AVC: A lot of the joy in your music comes from the guitar and vocal harmonies. Is that based on what personally makes you happy or what you hope will make the listener happy?


JB: Originally the thing that stood out the most about [Fang Island], I think, is that we would always have a guitar riff and then the next logical step in our minds would be, “Now we have to add a harmony to that.” It was what we were into. We used to listen to any music, any song, any guitar hook that had double or triple harmony, like anything by Thin Lizzy or Metallica, and it just seemed to make sense. We would get really pumped up listening to harmonized guitar. That made us happy to write that way and we generally hope that the listener is happy as well. I don’t know necessarily what makes people happy, but we’re just trying to stay positive. If you were to analyze it, the presence of harmony in vocals and guitar is a really simple metaphor. Not that we consciously are basing our music directly on metaphors, but just the word "harmony" evokes certain things. That makes sense to me.

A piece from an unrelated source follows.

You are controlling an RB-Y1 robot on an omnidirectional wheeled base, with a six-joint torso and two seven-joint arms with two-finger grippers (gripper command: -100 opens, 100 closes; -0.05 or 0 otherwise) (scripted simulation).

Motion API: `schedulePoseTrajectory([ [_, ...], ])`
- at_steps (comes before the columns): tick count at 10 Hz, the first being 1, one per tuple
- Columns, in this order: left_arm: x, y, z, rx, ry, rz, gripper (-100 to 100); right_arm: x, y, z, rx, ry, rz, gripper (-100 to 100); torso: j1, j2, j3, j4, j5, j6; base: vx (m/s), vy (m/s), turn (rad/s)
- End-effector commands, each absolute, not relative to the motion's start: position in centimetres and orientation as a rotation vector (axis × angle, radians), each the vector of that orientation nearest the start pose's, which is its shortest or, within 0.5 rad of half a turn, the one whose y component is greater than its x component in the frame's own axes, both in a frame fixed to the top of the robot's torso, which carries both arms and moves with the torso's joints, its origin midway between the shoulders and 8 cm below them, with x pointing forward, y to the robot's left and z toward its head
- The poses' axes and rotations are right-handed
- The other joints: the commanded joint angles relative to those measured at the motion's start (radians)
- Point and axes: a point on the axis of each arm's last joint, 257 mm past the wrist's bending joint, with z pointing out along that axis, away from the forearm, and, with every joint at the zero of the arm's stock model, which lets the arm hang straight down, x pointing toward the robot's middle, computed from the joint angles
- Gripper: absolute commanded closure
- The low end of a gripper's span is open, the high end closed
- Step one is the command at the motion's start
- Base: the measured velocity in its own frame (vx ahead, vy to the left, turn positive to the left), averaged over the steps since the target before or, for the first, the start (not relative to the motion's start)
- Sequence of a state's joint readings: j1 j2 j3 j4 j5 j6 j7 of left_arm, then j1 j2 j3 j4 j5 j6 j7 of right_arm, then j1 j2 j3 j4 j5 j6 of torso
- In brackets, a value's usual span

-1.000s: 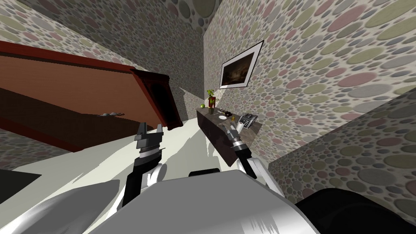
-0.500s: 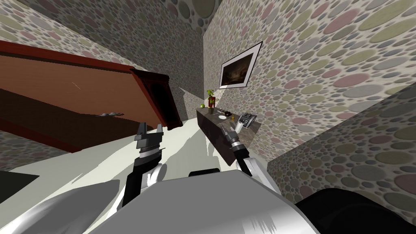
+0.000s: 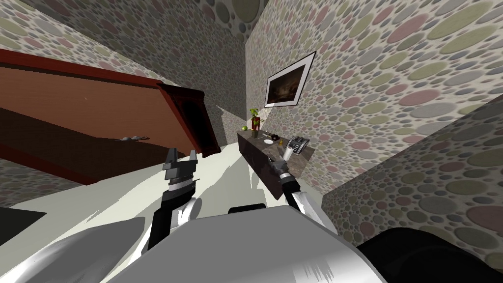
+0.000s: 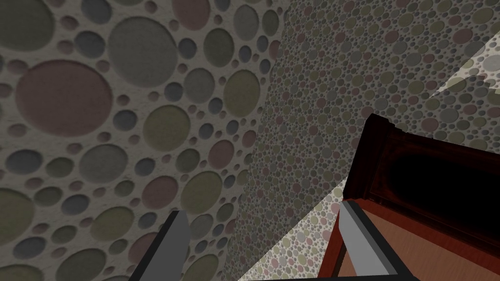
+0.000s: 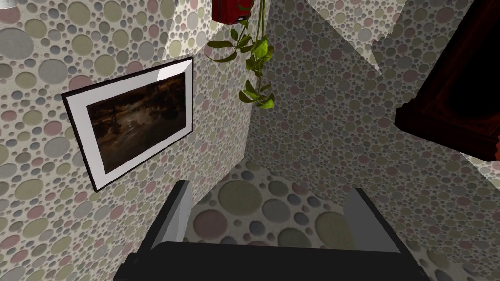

AVC: You describe your music as “everybody high-fiving everybody.” How deeply does the high-five factor into Fang Island’s music and mentality as a whole?


JB: Everyone always asks that, everyone latches on to that quote. But I think that people latch on to it for a reason. I’ve come to terms with it, because we do get asked that a lot. I still am into that description. I think it’s another really simple metaphor and a big part of our generation; it links us to our past. Anyone in their twenties remembers being at school, high-fiving everyone all the time. Like, you and one friend would have a different high-five than you and another friend. Not to over-think it, but I’m still into that description. I think it strikes a chord.

AVC: I think high-fives are best when you don’t over-think them.

JB: Exactly! Best not to over-think it. Everyone’s always like, “If you look at the other person’s elbow, if you’re both looking at each other’s elbows, then you’ll nail the high-five.” Just don’t think too much about it.